Starting point is 00:23:05 It's all the way into the modern period. It's everywhere. Now, it became controversial. By that time, people were worried about Averroes, that he'd had too much influence. And you can see the thought that the Christian tradition needed to go back to the pure strains of antiquity and get at Plato and Aristotle themselves in full color, not as interpreted by the commentator. They retranslated Aristotle. They tried to get rid of Averroes' commentary from the texts. They translated Plato for the first time. Plato had never been translated into Latin.
Starting point is 00:23:43 That was a Renaissance achievement to do that. So essentially, Averroes' writing goes from being widely read and influential in the medieval period and acknowledged, right? But then in the Renaissance period, the trend kind of reverses where people are downplaying his influence. Is that right? Yeah, that's right. I mean, it was a struggle. It's not as if everyone was reading him in the 13th and 14th century, and then everybody stopped during the Renaissance. Averroes had his critics early on. He had his champions. The phrase Averroist is often used throughout this period to describe people who are fans of Averroist and influenced by his thought to a degree that some would characterize as excessive. It was often a term of condemnation to call someone an Averroist. At some point in the Renaissance, certainly, the balance starts to shift and Averroes starts to become less and less influential. And is this because of his philosophy or just who he was?
Starting point is 00:24:50 It did not happen on the philosophical merits. It's not as if anybody showed that Averroes' views were, you know, faulty or somehow, you know, less worth of study than people used to think. I mean, it was part of a matter of prejudice, but there's definitely a part of it that's a change in worldview and a privileging of Greek antiquity and a diminishment of other traditions. You know, that's a legacy that endures to this day. The modern legacy of Averhaar in the Netherlands. And you're listening to ThruLine from NPR. Doi doi! So I'm just wondering how his legacy in the Islamic world compares to his legacy in the West, which initially was one of kind of celebrity and eventually obscurity.

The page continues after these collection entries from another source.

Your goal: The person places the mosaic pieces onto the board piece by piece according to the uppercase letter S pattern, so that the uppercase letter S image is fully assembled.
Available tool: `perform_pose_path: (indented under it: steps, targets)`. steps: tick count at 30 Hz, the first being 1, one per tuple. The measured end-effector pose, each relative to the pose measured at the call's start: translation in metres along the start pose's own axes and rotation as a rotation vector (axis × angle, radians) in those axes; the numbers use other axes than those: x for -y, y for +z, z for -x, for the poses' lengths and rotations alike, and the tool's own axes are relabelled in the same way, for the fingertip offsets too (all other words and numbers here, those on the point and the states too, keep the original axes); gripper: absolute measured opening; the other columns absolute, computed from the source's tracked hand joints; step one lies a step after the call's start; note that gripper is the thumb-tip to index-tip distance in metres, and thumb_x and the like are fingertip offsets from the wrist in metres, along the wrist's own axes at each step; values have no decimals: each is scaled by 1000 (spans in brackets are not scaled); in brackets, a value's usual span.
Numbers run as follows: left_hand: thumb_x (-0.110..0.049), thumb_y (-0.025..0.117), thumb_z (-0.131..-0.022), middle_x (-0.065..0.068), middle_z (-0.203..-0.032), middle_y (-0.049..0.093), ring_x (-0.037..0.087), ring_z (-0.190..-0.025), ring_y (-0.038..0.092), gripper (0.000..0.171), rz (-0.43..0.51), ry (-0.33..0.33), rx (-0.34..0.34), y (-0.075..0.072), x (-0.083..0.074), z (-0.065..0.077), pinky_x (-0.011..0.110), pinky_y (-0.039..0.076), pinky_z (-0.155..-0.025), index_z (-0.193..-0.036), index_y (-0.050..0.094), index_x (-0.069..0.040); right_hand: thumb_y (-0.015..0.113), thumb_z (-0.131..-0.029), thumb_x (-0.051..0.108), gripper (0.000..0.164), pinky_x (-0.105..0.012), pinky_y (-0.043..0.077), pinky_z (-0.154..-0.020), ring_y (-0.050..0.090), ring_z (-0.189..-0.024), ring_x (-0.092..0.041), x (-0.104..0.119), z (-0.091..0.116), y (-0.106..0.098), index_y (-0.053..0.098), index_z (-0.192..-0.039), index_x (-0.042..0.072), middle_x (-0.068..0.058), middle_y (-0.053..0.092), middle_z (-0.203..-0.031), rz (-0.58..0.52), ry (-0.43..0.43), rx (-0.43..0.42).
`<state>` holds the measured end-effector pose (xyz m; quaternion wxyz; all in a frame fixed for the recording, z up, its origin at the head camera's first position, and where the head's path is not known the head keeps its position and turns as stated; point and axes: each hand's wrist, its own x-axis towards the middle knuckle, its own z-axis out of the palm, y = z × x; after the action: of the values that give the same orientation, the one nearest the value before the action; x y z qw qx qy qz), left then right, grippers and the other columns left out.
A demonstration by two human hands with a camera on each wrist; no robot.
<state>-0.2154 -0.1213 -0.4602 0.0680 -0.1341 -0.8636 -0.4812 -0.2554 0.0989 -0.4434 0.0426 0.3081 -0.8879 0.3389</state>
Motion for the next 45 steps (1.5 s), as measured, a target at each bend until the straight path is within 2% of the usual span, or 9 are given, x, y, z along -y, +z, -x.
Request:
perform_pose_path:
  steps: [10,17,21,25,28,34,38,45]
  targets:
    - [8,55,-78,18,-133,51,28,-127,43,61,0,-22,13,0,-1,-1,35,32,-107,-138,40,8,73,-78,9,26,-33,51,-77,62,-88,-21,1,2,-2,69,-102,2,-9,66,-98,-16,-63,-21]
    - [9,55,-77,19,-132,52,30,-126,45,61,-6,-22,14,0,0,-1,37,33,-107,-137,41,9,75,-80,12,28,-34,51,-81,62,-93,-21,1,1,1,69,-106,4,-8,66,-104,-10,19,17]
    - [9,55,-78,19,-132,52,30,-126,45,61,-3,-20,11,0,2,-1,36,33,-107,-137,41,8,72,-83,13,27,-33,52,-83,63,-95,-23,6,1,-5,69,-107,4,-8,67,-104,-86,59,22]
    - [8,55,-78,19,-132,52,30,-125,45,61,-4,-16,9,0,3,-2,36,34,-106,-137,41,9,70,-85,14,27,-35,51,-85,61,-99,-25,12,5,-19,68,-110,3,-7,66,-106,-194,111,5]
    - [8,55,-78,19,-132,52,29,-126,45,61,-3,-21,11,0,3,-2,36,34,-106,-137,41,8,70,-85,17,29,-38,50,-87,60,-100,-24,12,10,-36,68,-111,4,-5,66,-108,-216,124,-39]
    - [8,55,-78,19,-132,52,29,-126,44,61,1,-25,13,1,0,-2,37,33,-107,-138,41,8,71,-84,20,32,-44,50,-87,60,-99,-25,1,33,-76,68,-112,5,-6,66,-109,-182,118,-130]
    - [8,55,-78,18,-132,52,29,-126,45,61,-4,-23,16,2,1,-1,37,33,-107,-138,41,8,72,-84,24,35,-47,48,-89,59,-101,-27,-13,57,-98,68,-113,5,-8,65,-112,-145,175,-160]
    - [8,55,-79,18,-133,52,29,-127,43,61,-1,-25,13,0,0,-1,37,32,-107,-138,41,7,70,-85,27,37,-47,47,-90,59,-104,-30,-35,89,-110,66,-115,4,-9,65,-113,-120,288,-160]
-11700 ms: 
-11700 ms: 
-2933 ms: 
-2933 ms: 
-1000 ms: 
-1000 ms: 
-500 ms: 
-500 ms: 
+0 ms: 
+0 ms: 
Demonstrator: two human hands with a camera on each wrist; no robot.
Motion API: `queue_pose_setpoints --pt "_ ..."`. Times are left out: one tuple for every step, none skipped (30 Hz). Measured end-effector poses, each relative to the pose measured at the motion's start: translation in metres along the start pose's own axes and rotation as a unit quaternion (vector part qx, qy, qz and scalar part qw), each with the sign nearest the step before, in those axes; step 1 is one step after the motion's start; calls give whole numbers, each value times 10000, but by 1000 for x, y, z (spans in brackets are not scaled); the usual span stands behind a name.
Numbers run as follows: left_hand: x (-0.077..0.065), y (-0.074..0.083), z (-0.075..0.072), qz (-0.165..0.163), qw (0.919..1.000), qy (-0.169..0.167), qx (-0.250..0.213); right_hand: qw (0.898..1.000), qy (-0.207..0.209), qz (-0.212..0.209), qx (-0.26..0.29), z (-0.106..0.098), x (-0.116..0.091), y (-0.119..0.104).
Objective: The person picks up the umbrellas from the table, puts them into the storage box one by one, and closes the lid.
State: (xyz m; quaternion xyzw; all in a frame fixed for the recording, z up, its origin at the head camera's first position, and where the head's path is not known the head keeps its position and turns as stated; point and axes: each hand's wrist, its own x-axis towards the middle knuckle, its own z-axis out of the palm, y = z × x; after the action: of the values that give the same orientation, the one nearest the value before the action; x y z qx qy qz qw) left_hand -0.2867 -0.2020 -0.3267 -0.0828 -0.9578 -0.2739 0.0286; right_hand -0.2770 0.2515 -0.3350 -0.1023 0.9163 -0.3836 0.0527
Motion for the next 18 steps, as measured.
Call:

Starting point is 00:26:43 But, you know, in comparison, how did his legacy play out in the Islamic world? Well, that's a somewhat sad part of the story. He had this enormous triumph in Europe for quite a long time. In the Islamic world, he didn't get nearly so much attention. He was not regarded as one of the great philosophical figures. And that seems to be because his ideas were just so out of step with how things were going within Islam.
Starting point is 00:27:13 Philosophy within Islam was extremely controversial, much more so than in the European context. Within Christian Europe, philosophy was accepted as an important part of an education. Culture in Islam went in a very different direction. It went in a much more religious direction, and universities in the Islamic context were invariably religious universities. It's not that there was no philosophy by any means in the Islamic world. There was a lot of philosophy in the Islamic world, but it did not have the prestige or the autonomy that it had in Christian Europe. Averroes was a victim of that.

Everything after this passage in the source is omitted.